**EXERCISE**
Write out the data exactly from its first line onward, ending with the line in which "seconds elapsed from" appears.

**DATASET EXCERPT**
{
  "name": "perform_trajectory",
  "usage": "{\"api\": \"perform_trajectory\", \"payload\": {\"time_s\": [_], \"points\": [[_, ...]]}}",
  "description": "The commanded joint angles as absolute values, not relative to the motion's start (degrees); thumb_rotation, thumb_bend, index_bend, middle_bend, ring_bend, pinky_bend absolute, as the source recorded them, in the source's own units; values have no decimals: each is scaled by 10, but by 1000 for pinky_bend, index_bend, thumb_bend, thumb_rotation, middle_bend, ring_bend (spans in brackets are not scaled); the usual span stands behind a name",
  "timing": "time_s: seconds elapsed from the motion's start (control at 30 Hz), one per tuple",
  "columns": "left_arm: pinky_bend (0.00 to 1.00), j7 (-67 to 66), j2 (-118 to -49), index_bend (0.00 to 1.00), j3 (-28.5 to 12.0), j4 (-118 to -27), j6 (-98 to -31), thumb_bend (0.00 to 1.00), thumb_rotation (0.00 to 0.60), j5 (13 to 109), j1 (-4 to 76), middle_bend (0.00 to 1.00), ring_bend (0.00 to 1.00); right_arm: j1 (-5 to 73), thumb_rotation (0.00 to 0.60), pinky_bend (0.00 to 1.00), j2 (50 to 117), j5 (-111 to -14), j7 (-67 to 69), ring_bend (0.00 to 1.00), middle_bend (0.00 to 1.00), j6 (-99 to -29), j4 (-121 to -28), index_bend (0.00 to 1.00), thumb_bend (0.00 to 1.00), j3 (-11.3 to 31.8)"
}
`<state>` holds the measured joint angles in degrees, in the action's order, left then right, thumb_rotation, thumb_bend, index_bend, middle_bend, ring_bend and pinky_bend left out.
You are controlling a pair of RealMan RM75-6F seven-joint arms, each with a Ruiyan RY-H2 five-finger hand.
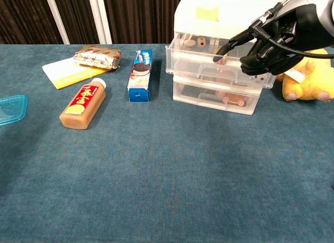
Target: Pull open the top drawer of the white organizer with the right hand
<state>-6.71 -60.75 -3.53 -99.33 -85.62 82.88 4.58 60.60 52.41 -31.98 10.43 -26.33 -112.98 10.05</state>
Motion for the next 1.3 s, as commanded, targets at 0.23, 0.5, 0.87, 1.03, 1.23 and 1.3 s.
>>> {"api": "perform_trajectory", "payload": {"time_s": [0.23,0.5,0.87,1.03,1.23,1.3], "points": [[0,-67,-607,122,-36,-993,-857,439,600,829,46,0,0,604,600,1000,520,-337,111,914,781,-254,-1134,173,693,98],[0,-67,-607,122,-36,-993,-856,439,600,828,46,0,0,607,600,1000,518,-343,114,914,781,-251,-1138,174,693,93],[0,-68,-607,122,-36,-993,-856,440,600,828,46,0,0,609,600,1000,514,-356,121,914,781,-244,-1143,178,694,91],[0,-67,-607,122,-36,-993,-857,440,600,828,46,0,0,609,600,1000,510,-361,125,914,781,-240,-1145,182,693,89],[0,-68,-607,122,-36,-993,-857,439,600,827,46,0,0,610,600,1000,507,-368,128,914,781,-232,-1146,190,694,88],[0,-67,-607,122,-36,-993,-857,439,600,827,46,0,0,610,600,1000,506,-371,129,914,781,-230,-1145,191,694,88]]}}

**SOLUTION**
{
  "name": "perform_trajectory",
  "usage": "{\"api\": \"perform_trajectory\", \"payload\": {\"time_s\": [_], \"points\": [[_, ...]]}}",
  "description": "The commanded joint angles as absolute values, not relative to the motion's start (degrees); thumb_rotation, thumb_bend, index_bend, middle_bend, ring_bend, pinky_bend absolute, as the source recorded them, in the source's own units; values have no decimals: each is scaled by 10, but by 1000 for pinky_bend, index_bend, thumb_bend, thumb_rotation, middle_bend, ring_bend (spans in brackets are not scaled); the usual span stands behind a name",
  "timing": "time_s: seconds elapsed from the motion's start (control at 30 Hz), one per tuple",

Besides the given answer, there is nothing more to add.